Perguntado por esta Folha se a revisão constitucional deveria prosseguir o cidadão Aloisio Lorscheider respondeu seco e direto: "Como está não deve continuar. Nem deve continuar com o Congresso que aí está."
Lorscheider manifestou seu pensamento com muita clareza afirmando a necessidade nacional de pessoas mais sérias para o processo revisional. Tem razão, pois se nota falta de mais pessoas em que o amor à pátria e ao povo seja substancialmente maior que o amor ao próprio bolso.
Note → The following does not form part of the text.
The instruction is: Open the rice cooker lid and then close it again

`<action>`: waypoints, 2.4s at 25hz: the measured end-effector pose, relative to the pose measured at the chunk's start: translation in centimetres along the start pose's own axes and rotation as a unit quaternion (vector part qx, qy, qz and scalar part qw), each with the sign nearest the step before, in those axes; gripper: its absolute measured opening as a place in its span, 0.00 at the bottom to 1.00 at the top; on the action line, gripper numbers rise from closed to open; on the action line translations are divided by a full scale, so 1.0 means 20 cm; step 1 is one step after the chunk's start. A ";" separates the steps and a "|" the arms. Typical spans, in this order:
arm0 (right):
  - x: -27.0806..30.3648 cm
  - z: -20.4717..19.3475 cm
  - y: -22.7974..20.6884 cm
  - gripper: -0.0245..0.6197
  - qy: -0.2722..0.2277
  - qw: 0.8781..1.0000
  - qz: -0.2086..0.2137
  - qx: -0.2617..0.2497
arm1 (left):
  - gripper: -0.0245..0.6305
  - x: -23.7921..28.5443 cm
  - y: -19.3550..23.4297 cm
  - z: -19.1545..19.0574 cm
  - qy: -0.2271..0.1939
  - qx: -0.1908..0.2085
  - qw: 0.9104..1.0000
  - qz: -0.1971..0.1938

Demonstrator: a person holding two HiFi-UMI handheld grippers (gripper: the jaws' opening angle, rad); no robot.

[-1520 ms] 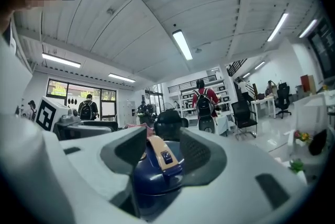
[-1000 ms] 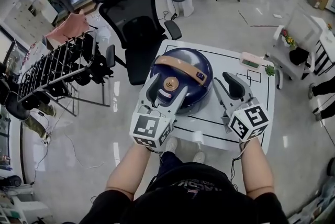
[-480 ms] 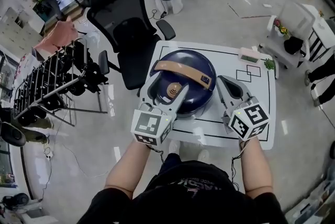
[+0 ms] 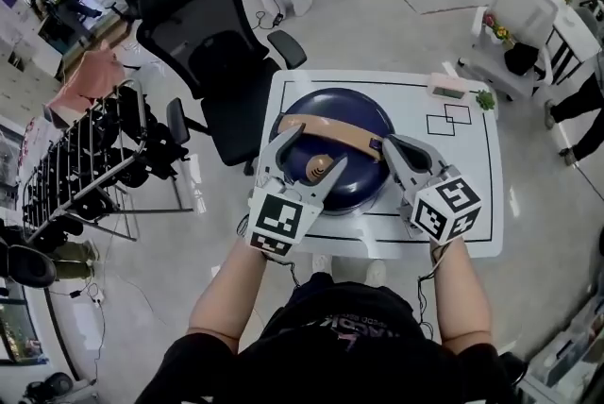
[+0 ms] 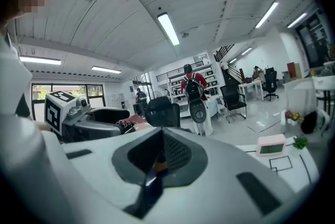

Essa manifestação de cidadania é importante, independentemente da alta posição de Dom Aloísio na hierarquia católica. Sem vínculo com a empolgação de seu recente sequestro. Tem relevo por si mesma e me dá especial conforto de corresponder a uma posição que tenho defendido há muito tempo, antes mesmo que a própria Ordem dos Advogados do Brasil, à qual pertenço. Por mim a revisão nem sequer teria começado, pois sempre afirmei que era inconstitucional (ante os termos dos artigos 2º e 3º do Ato das Disposições Constitucionais Transitórias) e ilegítima: via parlamentares em fim de mandato fazendo composições a benefício próprio.
Sempre achei que havia, no apressamento da revisão, aquilo que em sintaxe se chama de sujeito oculto. O leitor pode estar esquecido dessa definição, e, por isso, a recordo: sujeito oculto é o termo ao qual a oração se refere, mas que nela não aparece, embora possa ser identificado, pois é subentendido. O sujeito oculto na revisão era um conjunto de interesses contrários aos do povo e que haviam sido inseridos na Carta de 88. O exemplo mais frisante era o das inelegibilidades. Havia o desejo de abreviar ou extinguir a inelegibilidade dos atuais prefeitos e governadores. O casuismo subverteria o quadro eleitoral de 94.
O sujeito oculto vinha disfarçado por trás dos sujeitos simples e determinados. Aqueles nos quais a quase unanimidade apontava no sentido de corrigir defeitos na Carta de 88. Um deles é de evidente atualidade: em outubro de 1988 muitas das fontes de renda da União foram transferidas para o Estado e para os Municípios, sem a correspondente transferência de muitos dos encargos que continuaram em nível federal. Faltou equilíbrio. A descentralização era necessária –fugindo das decisões tomadas apenas pelo governo federal– mas saiu desequilibrada.
Todavia, os reparos poderiam ser feitos pela emenda, que é um processo mais lento, exige quorum privilegiado de três quintos nas Casas do Congresso, mas tem a grande vantagem de permitir o amplo debate democrático em que todos os interessados são chamados a se manifestarem.
Ao lado de momentos históricos extraordinários, cuja avaliação apropriada o tempo indicará, como os do final do governo Collor e o do escândalo do Orçamento (cujos resultados ainda estão por vir), o Congresso tem mostrado quedas também extraordinárias na respeitabilidade e na falta de bom senso. O cardeal arcebispo de Fortaleza foi levado a perguntar: "se nem fizeram as leis complementares previstas pela Constituição, com que direito querem agora fazer uma revisão que está sendo a formulação de uma nova Constituição. Eles não possuem poder constituinte. Digo com sinceridade que vejo a revisão como algo furado". Eu diria mesmo: furadíssimo.